Şaşırtıcı olmayarak popüler olmadı. Zulüm gördü, hapishanelerde yattı, çalışma kamplarında güne başladı. Ama sanatçı olmak içsel bir yolculuk her unsurdan bağımsız… Tutsak olduğu zamanlarda film yapamadı ama resimler çizdi. Resimleri tutsaklığından sonra sergi yapıldığında serginin kapanış saatine kadar kapıda kuyrukta bekleyenler vardı. Bu umut dolu adamın dünyayı resmetmesini görmek istiyordu binlercesi.
Ukrayna’da film çekmeye başladığında toplumsal gerçekçi, görünenin peşinde bir sinemaya inanıyordu. Zaman ona gösterdi ki daha derin, muhasebeli, katmanlı bir dünyada yaşıyoruz. Tarihten, masallardan, halk hikâyelerinden, mitolojilerden beslenen bir sinema yarattı.
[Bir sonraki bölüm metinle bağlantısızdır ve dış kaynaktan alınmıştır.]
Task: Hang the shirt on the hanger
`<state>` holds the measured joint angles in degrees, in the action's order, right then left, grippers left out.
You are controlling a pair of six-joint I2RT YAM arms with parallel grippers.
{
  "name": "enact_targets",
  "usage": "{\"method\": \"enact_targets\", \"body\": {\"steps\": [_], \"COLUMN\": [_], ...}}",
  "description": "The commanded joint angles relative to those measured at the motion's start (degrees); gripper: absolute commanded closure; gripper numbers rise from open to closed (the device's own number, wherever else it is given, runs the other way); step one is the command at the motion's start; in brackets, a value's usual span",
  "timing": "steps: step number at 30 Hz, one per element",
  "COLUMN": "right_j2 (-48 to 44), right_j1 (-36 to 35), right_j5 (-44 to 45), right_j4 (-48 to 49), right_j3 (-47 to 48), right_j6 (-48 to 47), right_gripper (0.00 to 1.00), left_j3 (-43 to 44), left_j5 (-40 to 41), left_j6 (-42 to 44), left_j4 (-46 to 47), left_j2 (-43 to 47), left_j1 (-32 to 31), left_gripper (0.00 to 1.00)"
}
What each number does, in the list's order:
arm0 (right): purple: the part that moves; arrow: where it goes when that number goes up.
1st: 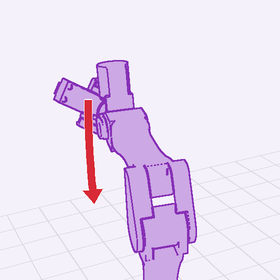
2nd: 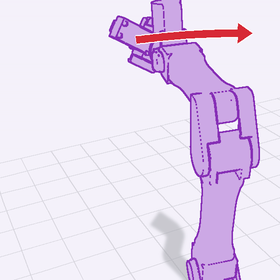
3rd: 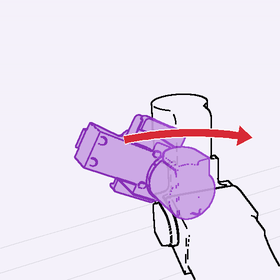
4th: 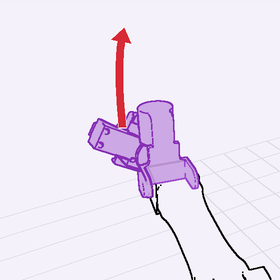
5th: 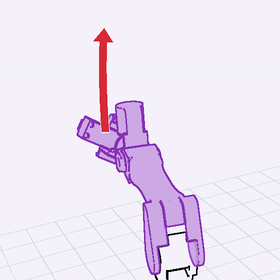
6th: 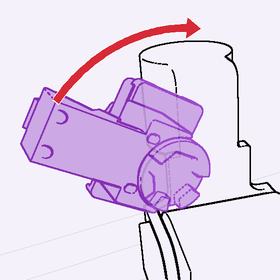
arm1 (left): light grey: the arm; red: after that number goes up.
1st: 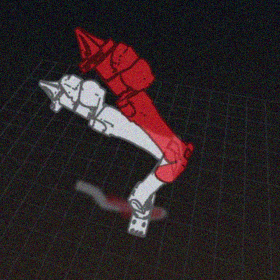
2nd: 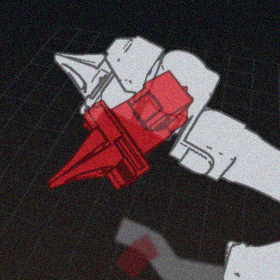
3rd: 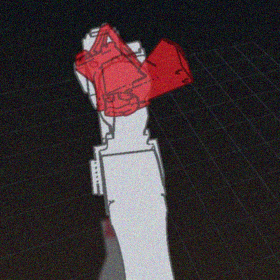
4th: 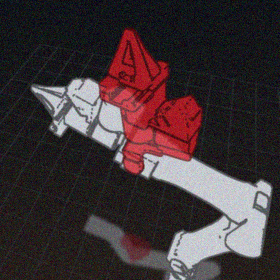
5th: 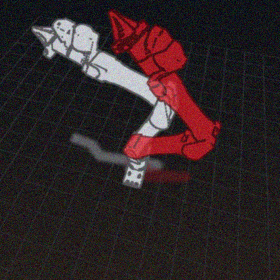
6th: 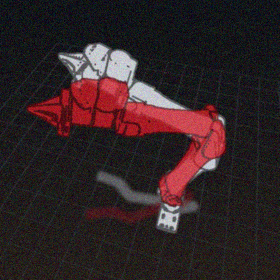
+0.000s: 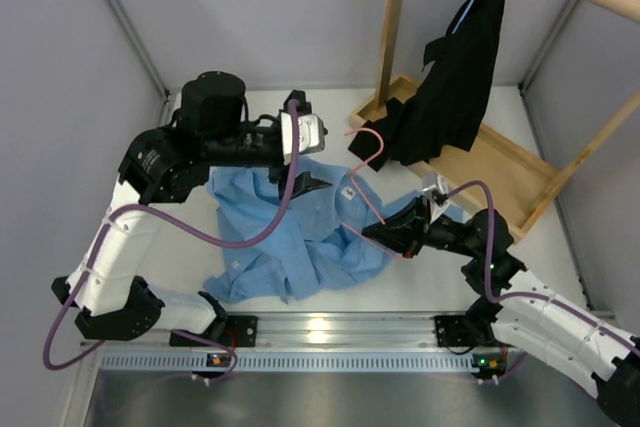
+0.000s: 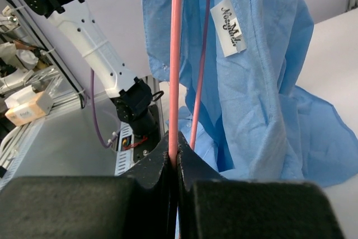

Bugün küçük, el kadar toprak parçasının derdiyle binlerce komşu birbirlerini boğazlıyorken Parajanov, Kafkas coğrafyasından bütün Ortadoğu’ya kadar komşu ülkelerin kültürlerini filmlerinde eritmesini bilerek ardından benzersiz görsel bir hazine bıraktı. Bu hazine, yeni kültürel buluşmalara da vesile olmayı sürdürüyor. Sözgelimi Harvard Üniversitesi, yakın zamanda sinema doktorası yapan öğrencilerine, Unutulmuş Ataların Gölgeleri ve Narın Rengi filmlerini zorunlu izlenmesi gereken filmler listesine aldı. 2013’de usta yönetmeni anlatan Parajanov isimli film çekildiğinde ise, Parajanov’un bütün kültürel mirası ona yakışır biçimde bir araya geldi. Ukrayna, Gürcistan ve Ermenistan ortaklığıyla Ermeni ve Ukraynalı iki yönetmen Serge Avedikian ve Olena Fetisova filmi birlikte çekip Parajanov’a selam durdular. Film, Ukrayna adına Oscar yarışına katıldı. Bükreş Cinepolitica Film Festivali’nde Jüri Özel Ödülü’nü aldı.